> TASK OBJECTIVE
Using the listing below, please gather every line containing the word "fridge".

▬▬▬▬▬▬

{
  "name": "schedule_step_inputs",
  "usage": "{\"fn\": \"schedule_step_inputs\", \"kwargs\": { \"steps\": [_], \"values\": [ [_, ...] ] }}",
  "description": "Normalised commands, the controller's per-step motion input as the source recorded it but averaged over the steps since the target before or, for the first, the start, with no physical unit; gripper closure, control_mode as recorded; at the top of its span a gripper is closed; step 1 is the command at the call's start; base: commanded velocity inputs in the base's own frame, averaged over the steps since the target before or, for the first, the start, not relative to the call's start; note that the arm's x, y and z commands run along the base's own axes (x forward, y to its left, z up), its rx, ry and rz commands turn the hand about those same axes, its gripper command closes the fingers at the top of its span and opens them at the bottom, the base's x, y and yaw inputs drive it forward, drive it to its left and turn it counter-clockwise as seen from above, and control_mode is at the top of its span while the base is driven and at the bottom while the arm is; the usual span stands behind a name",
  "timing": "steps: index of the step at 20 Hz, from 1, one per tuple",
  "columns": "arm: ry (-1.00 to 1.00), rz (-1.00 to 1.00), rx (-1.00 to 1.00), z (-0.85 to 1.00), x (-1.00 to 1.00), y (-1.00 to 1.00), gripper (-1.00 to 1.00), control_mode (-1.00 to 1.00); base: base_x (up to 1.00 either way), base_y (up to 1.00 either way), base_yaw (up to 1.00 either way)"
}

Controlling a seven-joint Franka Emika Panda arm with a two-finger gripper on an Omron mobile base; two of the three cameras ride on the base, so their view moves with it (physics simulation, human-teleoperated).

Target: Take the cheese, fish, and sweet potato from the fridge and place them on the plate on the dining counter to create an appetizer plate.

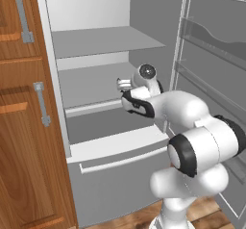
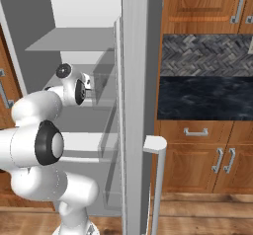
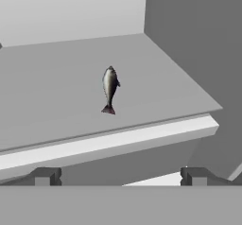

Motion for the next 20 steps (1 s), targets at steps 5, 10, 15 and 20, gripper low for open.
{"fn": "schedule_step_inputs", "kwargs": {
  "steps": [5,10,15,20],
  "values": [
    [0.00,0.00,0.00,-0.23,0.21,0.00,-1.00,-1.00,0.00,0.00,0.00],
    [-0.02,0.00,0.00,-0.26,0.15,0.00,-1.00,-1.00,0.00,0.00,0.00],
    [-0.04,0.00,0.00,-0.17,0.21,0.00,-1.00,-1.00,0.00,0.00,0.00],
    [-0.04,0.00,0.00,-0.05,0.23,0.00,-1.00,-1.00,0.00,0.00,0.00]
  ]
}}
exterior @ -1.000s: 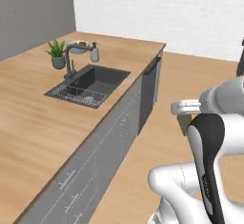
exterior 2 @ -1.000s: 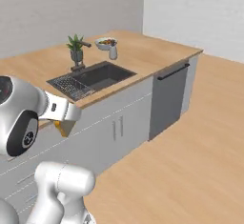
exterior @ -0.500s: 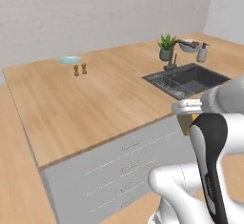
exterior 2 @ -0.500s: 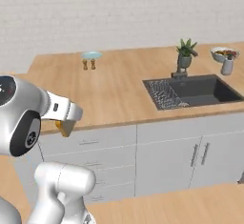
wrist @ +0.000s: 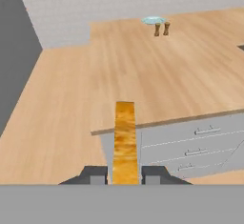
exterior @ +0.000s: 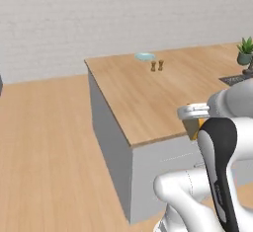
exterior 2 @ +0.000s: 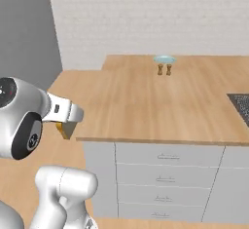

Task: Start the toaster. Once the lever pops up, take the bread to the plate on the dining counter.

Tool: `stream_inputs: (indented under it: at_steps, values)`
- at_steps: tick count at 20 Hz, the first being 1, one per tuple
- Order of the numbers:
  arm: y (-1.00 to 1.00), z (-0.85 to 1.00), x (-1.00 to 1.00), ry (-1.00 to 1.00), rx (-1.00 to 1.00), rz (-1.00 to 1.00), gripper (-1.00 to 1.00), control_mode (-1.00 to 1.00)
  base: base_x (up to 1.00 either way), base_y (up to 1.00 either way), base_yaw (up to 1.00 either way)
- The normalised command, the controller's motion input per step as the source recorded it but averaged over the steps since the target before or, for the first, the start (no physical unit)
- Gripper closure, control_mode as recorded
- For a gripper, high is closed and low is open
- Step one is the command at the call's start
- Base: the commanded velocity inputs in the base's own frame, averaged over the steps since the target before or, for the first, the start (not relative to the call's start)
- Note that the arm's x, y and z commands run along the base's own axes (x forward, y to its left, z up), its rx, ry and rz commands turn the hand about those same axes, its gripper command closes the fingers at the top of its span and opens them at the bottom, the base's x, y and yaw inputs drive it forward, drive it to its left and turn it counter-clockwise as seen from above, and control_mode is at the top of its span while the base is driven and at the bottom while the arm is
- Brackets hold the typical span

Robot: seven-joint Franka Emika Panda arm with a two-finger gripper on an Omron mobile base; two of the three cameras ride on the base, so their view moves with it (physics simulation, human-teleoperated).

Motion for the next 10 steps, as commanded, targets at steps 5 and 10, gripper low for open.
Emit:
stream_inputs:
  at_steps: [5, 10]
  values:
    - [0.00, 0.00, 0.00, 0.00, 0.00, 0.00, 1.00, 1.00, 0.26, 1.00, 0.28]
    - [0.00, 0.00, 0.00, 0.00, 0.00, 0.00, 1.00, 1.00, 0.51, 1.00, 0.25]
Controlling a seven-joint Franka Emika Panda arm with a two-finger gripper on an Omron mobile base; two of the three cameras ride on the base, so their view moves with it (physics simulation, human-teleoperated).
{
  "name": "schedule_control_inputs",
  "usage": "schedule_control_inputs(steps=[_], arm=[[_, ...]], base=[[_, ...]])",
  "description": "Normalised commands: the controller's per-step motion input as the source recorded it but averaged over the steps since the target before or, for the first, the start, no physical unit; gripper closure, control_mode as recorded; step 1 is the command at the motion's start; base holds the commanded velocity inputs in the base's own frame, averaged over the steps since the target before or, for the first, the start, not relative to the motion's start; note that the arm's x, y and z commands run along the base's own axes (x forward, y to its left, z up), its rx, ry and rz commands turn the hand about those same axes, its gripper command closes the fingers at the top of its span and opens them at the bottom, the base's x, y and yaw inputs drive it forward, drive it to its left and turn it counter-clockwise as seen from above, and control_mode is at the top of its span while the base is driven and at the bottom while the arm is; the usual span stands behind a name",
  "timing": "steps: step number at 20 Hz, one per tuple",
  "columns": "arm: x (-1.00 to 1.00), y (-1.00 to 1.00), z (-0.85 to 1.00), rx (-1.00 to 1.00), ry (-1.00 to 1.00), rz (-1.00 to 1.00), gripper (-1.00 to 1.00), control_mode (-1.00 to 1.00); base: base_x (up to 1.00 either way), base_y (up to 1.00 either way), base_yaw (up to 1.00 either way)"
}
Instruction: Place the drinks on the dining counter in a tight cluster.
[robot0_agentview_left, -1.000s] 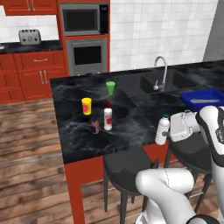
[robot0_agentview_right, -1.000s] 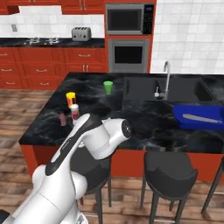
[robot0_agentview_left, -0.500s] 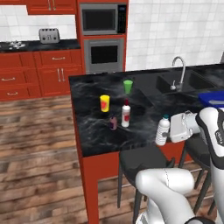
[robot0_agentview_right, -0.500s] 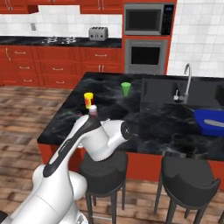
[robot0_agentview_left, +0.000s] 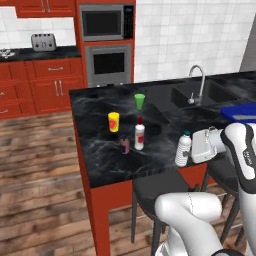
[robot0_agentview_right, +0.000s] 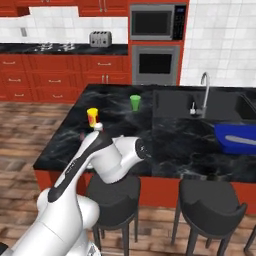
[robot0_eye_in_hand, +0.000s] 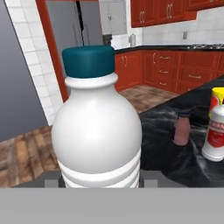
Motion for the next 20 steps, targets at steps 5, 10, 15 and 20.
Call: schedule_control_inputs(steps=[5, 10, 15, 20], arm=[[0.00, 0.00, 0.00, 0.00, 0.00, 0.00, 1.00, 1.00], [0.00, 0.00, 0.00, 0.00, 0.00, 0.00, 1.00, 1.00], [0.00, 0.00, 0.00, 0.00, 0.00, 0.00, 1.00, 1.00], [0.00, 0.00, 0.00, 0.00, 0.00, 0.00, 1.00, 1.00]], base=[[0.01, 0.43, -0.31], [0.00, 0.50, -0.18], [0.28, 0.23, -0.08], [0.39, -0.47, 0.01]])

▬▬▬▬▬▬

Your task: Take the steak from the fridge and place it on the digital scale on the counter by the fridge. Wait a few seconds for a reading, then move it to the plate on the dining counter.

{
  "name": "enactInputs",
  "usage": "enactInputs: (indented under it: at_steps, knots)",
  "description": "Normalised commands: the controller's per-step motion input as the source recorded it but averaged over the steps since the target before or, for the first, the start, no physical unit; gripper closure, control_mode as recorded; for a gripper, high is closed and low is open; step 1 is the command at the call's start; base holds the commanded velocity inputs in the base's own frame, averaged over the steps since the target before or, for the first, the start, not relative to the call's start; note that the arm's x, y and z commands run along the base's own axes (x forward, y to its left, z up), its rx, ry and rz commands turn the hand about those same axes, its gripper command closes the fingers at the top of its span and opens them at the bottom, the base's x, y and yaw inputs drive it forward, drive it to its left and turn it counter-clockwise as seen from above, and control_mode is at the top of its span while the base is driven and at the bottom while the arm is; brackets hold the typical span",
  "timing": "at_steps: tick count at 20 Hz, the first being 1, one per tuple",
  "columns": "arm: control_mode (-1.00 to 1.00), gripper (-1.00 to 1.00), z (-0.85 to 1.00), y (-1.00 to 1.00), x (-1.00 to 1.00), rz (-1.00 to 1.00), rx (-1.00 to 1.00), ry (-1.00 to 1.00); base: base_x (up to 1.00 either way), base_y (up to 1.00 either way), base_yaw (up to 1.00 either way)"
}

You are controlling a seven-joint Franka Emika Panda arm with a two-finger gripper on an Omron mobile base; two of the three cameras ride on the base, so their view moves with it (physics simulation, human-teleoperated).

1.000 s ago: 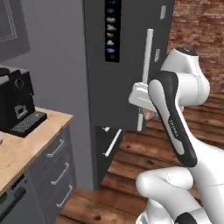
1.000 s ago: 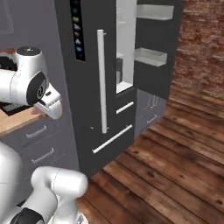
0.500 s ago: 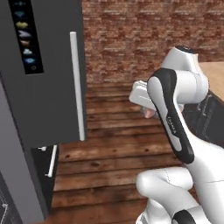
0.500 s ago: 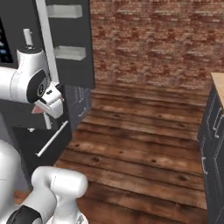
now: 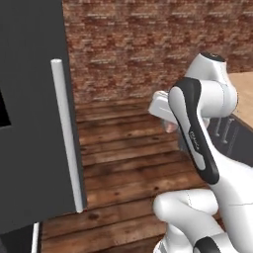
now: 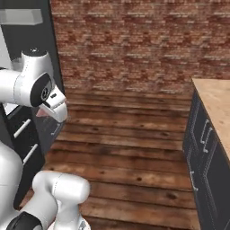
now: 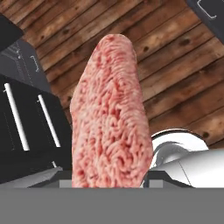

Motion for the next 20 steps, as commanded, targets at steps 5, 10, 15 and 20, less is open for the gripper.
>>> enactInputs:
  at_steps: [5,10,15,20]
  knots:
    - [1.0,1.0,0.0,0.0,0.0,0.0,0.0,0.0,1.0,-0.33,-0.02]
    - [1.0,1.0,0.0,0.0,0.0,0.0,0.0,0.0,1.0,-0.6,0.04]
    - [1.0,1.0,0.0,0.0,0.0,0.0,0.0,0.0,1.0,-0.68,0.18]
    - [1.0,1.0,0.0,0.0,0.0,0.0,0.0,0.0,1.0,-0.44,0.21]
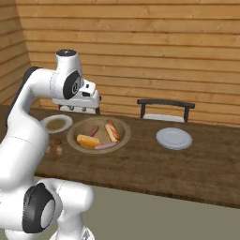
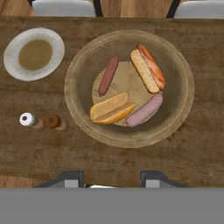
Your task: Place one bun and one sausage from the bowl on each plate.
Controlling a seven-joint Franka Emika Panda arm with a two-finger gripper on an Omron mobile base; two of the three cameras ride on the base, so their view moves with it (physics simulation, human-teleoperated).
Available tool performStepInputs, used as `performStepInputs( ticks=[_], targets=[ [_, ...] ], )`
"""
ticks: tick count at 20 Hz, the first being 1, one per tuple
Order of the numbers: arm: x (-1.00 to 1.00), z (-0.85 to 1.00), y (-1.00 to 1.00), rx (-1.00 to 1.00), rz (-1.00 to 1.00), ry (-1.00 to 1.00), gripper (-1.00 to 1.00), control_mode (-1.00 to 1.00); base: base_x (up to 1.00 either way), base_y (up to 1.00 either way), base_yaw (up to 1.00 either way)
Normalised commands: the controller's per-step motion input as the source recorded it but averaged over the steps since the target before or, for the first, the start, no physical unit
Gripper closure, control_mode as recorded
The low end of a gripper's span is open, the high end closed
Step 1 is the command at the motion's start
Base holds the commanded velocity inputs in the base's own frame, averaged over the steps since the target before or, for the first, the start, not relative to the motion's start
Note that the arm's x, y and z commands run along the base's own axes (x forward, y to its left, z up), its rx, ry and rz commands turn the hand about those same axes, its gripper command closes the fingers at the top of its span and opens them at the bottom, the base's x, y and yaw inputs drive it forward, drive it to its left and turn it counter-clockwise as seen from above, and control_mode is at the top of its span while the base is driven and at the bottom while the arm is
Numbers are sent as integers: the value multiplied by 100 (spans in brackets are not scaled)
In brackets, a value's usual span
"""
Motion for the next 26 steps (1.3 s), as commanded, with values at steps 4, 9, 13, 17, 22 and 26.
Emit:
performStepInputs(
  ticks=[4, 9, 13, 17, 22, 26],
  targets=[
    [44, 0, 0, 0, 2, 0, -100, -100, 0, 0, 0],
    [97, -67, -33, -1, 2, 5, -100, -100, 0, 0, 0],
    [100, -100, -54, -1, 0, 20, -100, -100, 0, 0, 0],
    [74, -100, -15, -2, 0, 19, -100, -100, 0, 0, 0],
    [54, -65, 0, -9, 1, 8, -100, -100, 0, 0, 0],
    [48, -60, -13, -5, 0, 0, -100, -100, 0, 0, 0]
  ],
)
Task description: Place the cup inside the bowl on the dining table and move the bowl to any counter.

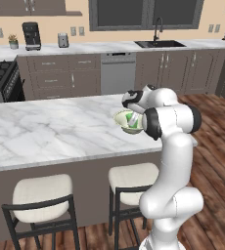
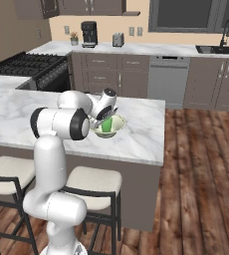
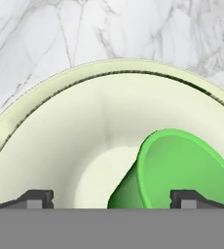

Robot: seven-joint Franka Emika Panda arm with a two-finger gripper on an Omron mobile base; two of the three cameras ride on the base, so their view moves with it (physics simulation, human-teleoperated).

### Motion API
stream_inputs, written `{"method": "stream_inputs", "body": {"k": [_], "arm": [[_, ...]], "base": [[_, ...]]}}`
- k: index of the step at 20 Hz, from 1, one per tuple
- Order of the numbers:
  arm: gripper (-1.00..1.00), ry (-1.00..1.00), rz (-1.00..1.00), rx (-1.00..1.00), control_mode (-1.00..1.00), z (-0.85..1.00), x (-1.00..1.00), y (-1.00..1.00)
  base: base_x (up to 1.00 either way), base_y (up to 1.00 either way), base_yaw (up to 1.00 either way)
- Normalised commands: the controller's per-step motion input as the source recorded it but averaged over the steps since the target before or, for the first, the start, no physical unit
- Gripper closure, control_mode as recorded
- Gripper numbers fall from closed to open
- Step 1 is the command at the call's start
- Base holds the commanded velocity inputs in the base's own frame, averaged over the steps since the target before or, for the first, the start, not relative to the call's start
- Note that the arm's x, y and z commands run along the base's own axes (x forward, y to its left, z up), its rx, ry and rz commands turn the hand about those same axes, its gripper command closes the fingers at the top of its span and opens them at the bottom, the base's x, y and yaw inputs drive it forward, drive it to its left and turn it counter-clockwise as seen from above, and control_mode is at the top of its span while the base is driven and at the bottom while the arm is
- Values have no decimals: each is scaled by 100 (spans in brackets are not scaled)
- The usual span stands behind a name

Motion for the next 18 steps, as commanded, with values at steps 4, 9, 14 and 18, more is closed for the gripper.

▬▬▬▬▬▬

> EXERCISE RESULT
Target: Take the cheese, fish, and sweet potato from the fridge and place them on the plate on the dining counter to create an appetizer plate.
Your task: Take the steak from the fridge and place it on the digital scale on the counter by the fridge. Wait a few seconds for a reading, then move it to the plate on the dining counter.

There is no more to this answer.